Task objective: Needed from the data below: every line from the one with "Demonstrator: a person" up to and including the one with "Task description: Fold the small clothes", repeated exactly and with nothing else.
BEGIN Data
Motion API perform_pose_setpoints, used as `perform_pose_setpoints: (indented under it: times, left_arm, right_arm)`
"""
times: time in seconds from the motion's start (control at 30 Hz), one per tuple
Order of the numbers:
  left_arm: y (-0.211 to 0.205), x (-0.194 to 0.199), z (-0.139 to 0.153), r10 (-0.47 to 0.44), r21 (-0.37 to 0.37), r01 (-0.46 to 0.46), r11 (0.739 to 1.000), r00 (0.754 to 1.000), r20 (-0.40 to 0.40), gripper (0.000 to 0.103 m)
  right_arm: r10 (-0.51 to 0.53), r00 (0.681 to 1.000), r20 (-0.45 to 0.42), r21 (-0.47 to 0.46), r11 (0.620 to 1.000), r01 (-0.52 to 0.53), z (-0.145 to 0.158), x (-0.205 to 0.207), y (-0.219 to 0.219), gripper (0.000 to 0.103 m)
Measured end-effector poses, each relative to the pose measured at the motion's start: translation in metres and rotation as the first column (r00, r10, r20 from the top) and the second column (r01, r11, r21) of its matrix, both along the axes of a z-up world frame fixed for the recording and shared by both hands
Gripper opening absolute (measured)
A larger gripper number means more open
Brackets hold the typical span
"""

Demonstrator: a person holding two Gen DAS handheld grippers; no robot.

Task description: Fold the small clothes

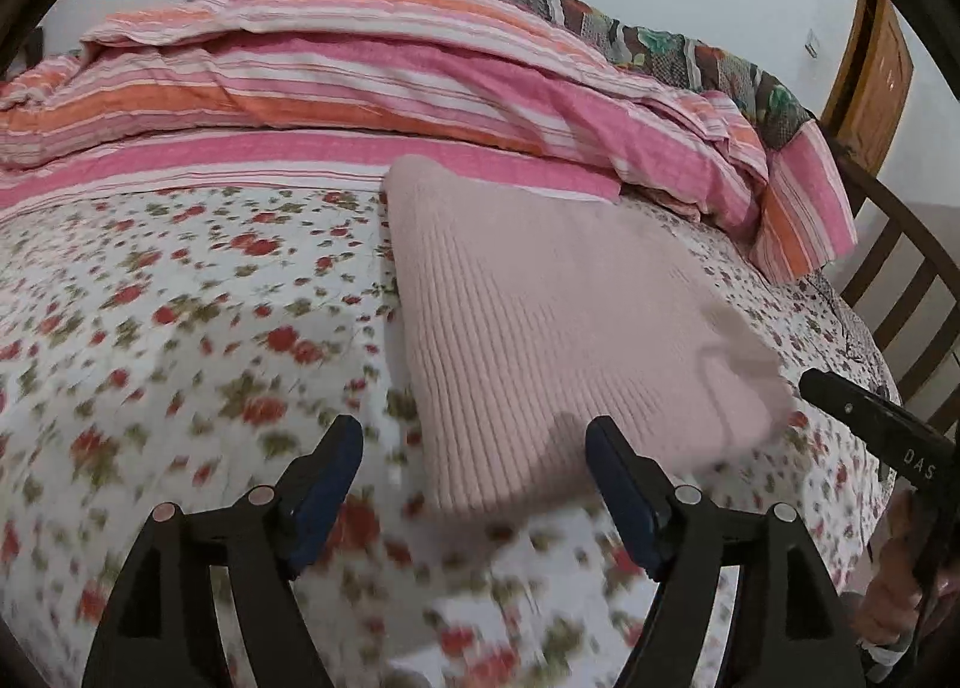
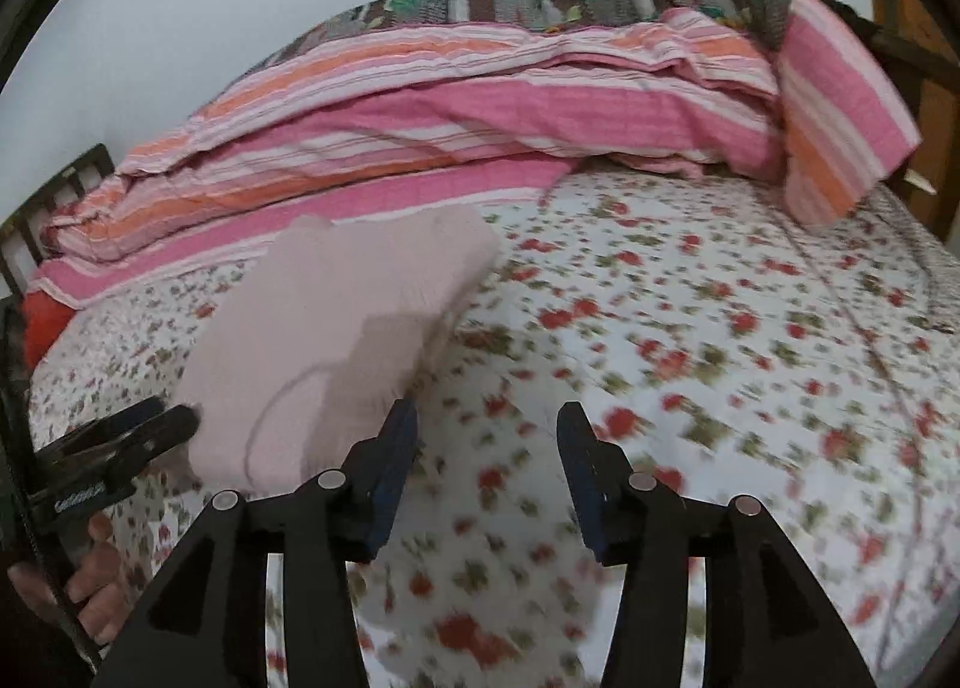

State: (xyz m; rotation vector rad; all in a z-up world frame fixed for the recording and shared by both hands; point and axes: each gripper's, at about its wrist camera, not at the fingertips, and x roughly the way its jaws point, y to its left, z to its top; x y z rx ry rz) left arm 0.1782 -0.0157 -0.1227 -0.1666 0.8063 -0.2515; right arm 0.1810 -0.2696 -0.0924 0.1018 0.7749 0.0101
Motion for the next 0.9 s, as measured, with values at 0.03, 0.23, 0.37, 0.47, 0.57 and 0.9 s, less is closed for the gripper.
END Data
Task response:
Demonstrator: a person holding two Gen DAS handheld grippers; no robot.

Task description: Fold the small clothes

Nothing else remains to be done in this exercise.